7 Article Cholinergic degeneration is associated with increased plaque deposition and cognitive impairment in APPswe/PS1dE9 mice. 2013

Laursen, Bettina / Mørk, Arne / Plath, Niels / Kristiansen, Uffe / Bastlund, Jesper Frank. ·H. Lundbeck A/S, Synaptic Transmission 1, Ottiliavej 9, 2500 Valby, Denmark. xbc@lundbeck.com ·Behav Brain Res · Pubmed #23178660.

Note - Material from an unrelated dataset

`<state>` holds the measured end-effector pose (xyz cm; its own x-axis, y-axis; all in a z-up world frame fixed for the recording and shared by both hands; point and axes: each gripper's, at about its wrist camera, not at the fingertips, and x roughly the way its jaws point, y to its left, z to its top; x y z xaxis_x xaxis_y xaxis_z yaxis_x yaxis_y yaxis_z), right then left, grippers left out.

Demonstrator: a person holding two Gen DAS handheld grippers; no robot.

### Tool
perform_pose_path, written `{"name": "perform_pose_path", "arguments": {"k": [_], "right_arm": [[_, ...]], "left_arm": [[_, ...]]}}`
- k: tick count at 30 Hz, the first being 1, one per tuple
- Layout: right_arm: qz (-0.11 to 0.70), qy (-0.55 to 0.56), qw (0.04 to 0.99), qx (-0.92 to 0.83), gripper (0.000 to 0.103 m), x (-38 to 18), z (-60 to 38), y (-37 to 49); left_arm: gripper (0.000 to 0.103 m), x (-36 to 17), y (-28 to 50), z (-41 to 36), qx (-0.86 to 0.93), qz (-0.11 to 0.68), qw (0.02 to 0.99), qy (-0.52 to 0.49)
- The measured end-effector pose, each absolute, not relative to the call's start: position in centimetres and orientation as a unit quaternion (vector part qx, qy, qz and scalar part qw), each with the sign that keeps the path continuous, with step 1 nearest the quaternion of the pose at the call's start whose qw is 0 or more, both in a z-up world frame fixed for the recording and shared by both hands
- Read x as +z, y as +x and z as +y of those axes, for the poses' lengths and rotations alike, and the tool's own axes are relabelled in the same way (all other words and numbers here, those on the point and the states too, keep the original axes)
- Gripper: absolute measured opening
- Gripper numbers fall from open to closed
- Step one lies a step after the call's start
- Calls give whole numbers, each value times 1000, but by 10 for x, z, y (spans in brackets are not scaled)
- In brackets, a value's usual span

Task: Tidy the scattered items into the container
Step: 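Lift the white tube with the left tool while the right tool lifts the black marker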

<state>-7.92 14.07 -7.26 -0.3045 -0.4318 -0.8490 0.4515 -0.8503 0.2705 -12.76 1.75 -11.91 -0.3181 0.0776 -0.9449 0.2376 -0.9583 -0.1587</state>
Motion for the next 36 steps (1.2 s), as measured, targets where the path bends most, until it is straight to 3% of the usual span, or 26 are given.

ABSTRACT: Cholinergic dysfunction and deposition of plaques containing amyloid β-peptides (Aβ) are two of the characteristics of Alzheimer's disease. Here, we combine APPswe/PS1dE9 (APP/PS1) mice with the cholinergic immunotoxin mu p75-saporin (SAP) to integrate partial basal forebrain cholinergic degeneration and the neuropathology of APP/PS1 mice. By 6 months of age, APP/PS1 mice and wild type littermates (Wt) received intracerebroventricular injection of 0.6 μg SAP (lesion) or PBS (sham). Two months following surgery, APP/PS1 mice treated with SAP were significantly impaired compared to sham treated APP/PS1 mice in a behavioural paradigm addressing working memory. Conversely, the performance of Wt mice was unaffected by SAP treatment. Choline acetyltransferase activity was reduced in the hippocampus and frontal cortex following SAP treatment. The selective effect of a mild SAP lesion in APP/PS1 mice was not due to a more extensive cholinergic degeneration since the reduction in choline acetyltransferase activity was similar following SAP treatment in APP/PS1 mice and Wt. Interestingly, plaque load was significantly increased in SAP treated APP/PS1 mice relative to sham lesioned APP/PS1 mice. Additionally, APP/PS1 mice treated with SAP showed a tendency towards an increased level of soluble and insoluble Aβ1-40 and Aβ1-42 measured in brain tissue homogenate. Our results suggest that the combination of cholinergic degeneration and Aβ overexpression in the APP/PS1 mouse model results in cognitive decline and accelerated plaque burden. SAP treated APP/PS1 mice might thus constitute an improved model of Alzheimer's disease-like neuropathology and cognitive deficits compared to the conventional APP/PS1 model without selective removal of basal forebrain cholinergic neurons.